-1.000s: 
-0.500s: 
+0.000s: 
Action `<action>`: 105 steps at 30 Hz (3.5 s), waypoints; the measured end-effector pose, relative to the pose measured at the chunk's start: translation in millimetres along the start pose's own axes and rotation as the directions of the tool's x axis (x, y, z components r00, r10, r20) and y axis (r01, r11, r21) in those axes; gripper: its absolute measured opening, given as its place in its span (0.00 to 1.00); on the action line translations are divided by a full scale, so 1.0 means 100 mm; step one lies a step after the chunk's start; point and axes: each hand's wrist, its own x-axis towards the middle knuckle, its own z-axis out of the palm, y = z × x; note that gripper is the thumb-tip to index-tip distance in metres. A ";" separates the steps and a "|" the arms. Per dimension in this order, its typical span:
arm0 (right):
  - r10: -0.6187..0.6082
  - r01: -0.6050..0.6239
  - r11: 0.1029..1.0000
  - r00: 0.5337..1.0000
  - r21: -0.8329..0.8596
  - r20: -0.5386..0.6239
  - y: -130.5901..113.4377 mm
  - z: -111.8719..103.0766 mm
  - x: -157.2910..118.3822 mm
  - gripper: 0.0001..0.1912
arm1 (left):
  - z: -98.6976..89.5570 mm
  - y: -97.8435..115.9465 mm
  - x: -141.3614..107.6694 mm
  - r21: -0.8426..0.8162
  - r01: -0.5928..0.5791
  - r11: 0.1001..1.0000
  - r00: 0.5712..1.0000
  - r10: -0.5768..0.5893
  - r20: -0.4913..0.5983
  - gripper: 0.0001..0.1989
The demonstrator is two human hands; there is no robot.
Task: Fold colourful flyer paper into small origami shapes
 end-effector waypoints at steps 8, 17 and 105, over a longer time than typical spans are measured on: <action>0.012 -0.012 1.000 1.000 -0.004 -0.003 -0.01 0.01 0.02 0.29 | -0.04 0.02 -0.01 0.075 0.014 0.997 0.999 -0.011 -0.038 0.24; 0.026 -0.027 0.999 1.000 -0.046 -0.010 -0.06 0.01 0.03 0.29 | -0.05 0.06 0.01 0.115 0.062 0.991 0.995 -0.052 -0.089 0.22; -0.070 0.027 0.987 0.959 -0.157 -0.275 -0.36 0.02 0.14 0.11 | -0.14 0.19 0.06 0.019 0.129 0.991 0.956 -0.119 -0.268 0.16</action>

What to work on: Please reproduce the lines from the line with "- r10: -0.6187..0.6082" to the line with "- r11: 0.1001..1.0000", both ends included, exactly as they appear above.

Output for this exercise:
  - r10: -0.6187..0.6082
  - r01: -0.6050..0.6239
  - r11: 0.1029..1.0000
  - r00: 0.5337..1.0000
  - r21: -0.8329..0.8596
  - r20: -0.5386..0.6239
  - y: -130.5901..113.4377 mm
  - z: -111.8719..103.0766 mm
  - x: -157.2910..118.3822 mm
  - gripper: 0.0001..0.1912
arm1 (left):
  - z: -98.6976..89.5570 mm
  - y: -97.8435..115.9465 mm
  - x: -141.3614..107.6694 mm
  - r21: -0.8426..0.8162
  - r01: -0.5928..0.5791
  - r11: 0.1001..1.0000

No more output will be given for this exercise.